Burrus Charts Ambitious Course for Union’s Future

APWU Embraces Change, APWU President Declares

APWU News

Calling the union’s current circumstances “the best of times, and the worst of times,” APWU President William Burrus outlined an ambitious agenda for the union’s future in a speech to the All-Craft Conference in Las Vegas on Sept. 30.

Urging conference participants to meet the daunting challenges facing the APWU — from the USPS financial crisis to upcoming contract negotiations and a shrinking workforce — Burrus asked members to draw strength from the union’s many achievements in recent decades and to recommit their efforts to the tasks that lay ahead.

Union Achievements

“In the face of the worst recession in 70 years,” Burrus said, “we can be proud that the employees that we represent have been largely excluded from the turmoil faced by millions of American workers.

“Our timing could not have been better in gaining upgrades for every employee at least one grade, and in the Maintenance and Motor Vehicle crafts, two or three grades.

“We recently negotiated retirement and separation incentives for our members and for other postal employees.

“We helped elect a president who represents everything that’s good about our country — and we were there at the beginning.

“And all signs indicate that we will be successful in passing legislation that will remove the Postal Service from the brink of bankruptcy,” he said, referring to H.R. 22, a bill to remove an onerous mandate that requires the USPS “pre-fund” retiree healthcare, which drains billions of dollars a year from USPS finances. The legislation, he reported, will be passed without an amendment contained in a related bill, S. 1507, “which is intended to destroy postal collective bargaining.”

“We upgraded every employee just in time,” as a result of contract negotiations in 2006, he said, “because it would be impossible anytime in the near future.”

“We removed all PTFs in our larger offices just in time, before they were reduced to four hours per pay [period].

“And though it will be difficult to hold onto those achievements in future years, this is the opportunity for us to relish our accomplishments,” and to reflect on how far postal workers have come under AWPU representation.

Challenges

Despite these and other gains he witnessed during his 53-year postal career, the union president cited challenges in the days ahead for the APWU: “unparalleled” excessing and reassignments; P&DC consolidations; station and branch closings; contracting-out; “continual craft jurisdiction disputes,” and “legislative interference in the collective bargaining process, as represented in S. 1507.”

In addition, he said, the 2010 contract negotiations will be held in the year following “the greatest financial loss in USPS history: $7 billion.”

“We also see declining mail volume,” he noted, adding that he and Postmaster General John Potter have debated the causes and solutions for the problem, a serious threat to postal jobs,

While the Postal Service blames much of the decline on the increased use of email and the Internet for personal and business communication, Burrus said, most of the decline is due to the severe economic downturn.

“To blame it on technology is to deny the future,” he argued. “It is to suggest that we should do things tomorrow the way they were done yesterday, because we refuse to move into the future.”

“So I reject the premise that the Internet and email are the cause of the loss of volume,” he said. “Ninety-three percent of postal revenues now come from advertising mail,” he said adding that is time for the USPS to acknowledge the fact, adapt, and increase its business.

“If we lost every electric bill,” he noted, “it would be less than one percent of our total volume.

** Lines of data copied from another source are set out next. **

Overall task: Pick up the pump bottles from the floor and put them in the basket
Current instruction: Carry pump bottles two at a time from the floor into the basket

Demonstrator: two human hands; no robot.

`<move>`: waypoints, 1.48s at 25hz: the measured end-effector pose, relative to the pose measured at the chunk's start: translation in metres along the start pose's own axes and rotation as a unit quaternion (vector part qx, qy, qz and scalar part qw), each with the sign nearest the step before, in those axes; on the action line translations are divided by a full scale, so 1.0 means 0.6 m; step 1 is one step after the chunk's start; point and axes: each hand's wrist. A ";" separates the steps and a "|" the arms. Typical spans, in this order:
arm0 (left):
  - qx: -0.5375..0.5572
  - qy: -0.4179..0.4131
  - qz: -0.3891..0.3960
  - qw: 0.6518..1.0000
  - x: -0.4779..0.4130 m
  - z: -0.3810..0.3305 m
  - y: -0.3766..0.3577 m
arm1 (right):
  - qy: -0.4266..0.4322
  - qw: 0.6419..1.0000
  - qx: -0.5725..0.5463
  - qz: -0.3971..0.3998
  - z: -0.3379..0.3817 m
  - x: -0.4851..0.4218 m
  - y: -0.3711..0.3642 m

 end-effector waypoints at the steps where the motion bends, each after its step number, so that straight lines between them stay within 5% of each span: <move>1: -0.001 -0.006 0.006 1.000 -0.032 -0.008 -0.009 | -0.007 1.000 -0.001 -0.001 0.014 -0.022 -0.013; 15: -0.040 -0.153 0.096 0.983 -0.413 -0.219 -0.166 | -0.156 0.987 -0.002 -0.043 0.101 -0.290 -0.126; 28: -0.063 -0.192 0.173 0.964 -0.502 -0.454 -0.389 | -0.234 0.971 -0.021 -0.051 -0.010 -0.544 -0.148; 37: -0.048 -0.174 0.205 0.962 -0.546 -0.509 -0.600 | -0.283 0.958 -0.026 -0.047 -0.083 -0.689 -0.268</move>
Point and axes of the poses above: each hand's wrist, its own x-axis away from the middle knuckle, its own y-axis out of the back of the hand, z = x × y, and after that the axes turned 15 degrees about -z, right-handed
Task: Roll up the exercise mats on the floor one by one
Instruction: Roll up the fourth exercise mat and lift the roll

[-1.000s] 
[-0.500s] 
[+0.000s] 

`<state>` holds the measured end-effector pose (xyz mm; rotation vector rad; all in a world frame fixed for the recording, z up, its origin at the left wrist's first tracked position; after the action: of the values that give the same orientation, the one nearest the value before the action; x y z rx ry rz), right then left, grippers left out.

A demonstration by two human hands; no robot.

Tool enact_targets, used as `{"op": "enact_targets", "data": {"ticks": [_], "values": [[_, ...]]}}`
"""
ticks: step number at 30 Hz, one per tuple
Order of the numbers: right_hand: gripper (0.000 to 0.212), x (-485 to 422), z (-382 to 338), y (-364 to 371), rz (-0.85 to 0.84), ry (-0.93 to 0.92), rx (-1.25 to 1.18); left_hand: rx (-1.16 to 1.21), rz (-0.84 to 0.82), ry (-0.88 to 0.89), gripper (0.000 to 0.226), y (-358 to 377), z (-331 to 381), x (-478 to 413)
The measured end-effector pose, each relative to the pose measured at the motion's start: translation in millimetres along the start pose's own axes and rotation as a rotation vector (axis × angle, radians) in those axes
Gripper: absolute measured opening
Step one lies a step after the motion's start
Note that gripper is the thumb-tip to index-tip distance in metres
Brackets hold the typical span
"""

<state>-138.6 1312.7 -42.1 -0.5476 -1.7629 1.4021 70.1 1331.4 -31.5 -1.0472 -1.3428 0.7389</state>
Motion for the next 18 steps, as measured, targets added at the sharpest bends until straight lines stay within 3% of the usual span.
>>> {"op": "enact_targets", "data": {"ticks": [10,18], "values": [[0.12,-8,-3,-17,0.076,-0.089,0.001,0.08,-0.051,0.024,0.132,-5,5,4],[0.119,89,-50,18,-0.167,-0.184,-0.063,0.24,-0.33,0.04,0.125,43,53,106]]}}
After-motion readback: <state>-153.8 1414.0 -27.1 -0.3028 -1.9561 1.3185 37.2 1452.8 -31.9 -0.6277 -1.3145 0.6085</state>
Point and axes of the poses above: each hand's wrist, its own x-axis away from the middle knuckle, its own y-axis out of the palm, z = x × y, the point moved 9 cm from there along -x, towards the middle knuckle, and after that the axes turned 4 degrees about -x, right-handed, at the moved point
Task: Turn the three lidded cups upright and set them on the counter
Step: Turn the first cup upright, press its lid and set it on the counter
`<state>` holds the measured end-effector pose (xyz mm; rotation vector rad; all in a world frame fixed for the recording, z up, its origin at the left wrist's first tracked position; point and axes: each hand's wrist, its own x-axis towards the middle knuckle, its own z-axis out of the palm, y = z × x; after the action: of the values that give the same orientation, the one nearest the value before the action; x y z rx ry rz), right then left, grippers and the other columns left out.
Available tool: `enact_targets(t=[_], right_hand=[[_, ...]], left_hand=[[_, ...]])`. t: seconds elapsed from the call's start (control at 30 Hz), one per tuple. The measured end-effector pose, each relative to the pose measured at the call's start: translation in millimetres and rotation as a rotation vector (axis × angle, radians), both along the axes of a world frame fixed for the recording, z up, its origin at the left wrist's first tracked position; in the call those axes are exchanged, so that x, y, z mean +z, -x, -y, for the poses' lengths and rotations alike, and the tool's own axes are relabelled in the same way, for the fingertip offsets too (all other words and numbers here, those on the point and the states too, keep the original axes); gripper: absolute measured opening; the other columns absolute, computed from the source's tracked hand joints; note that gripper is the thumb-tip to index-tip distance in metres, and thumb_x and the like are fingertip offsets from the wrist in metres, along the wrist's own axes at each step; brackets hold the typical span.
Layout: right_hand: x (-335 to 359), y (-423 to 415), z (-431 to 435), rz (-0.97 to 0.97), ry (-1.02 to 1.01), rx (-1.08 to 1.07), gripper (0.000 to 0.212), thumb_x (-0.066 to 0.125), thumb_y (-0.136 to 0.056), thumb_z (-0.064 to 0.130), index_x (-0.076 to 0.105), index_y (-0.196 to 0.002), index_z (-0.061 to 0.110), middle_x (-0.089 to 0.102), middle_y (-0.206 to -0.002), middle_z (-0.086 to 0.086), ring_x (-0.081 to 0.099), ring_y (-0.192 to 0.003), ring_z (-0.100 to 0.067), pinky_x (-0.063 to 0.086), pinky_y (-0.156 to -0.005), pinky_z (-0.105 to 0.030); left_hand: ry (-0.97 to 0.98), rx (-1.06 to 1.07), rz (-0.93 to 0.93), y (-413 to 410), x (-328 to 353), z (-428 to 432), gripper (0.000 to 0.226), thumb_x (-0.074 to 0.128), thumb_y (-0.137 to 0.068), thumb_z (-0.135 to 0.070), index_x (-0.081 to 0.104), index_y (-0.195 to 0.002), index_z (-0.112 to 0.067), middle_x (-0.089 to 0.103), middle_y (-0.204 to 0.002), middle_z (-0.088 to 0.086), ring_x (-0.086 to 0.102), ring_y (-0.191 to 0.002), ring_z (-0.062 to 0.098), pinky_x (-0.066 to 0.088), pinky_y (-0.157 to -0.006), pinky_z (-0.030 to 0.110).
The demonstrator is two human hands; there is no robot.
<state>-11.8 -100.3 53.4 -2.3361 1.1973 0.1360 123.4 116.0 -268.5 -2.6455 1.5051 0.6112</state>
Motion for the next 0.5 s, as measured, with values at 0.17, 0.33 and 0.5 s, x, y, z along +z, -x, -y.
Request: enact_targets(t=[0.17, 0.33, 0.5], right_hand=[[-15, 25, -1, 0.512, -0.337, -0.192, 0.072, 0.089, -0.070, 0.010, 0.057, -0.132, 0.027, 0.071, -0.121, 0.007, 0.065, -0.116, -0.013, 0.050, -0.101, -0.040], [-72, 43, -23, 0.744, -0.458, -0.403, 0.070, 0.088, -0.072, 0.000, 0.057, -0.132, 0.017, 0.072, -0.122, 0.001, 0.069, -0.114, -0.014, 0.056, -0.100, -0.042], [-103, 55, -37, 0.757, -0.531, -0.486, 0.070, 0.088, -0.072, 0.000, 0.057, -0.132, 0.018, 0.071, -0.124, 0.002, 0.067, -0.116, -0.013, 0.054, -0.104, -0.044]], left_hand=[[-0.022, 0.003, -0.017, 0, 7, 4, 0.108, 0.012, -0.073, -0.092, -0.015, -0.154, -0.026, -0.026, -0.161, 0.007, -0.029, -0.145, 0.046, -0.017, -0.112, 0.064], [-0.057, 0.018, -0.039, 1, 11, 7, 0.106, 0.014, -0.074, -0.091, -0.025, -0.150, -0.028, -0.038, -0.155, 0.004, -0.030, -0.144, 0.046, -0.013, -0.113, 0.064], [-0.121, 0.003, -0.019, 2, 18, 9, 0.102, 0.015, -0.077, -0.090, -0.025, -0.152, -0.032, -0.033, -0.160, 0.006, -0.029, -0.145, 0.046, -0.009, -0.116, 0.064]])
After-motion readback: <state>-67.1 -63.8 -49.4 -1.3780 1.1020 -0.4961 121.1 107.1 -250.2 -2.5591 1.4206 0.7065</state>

But with a downturn in the economy we lose 30 percent, because companies are not advertising.”

The USPS must change its mindset, Burrus said. It’s not about “waiting for someone to drop a letter in the box… We’ve got to generate the volume.”

Declining mail volume and the pressure it puts on the USPS finances is also driving USPS management’s increased use of unfair discipline as a means to fire workers or to encourage them to quit, Burrus noted. It is the union’s hope, he said, that the retirement separation incentive that the APWU recently won for workers will reduce management’s use of unfair discipline and reduce excessing.

The 2009 conference of Clerk, Maintenance, Motor Vehicle, and Support Services Division members began Sept. 30 and runs through Oct. 3, 2009, at the Hilton Hotel & Convention Center in Las Vegas, NV.

The conference will include numerous educational workshops and general business sessions where issues and resolutions will be discussed and voted on to shape the union’s goals.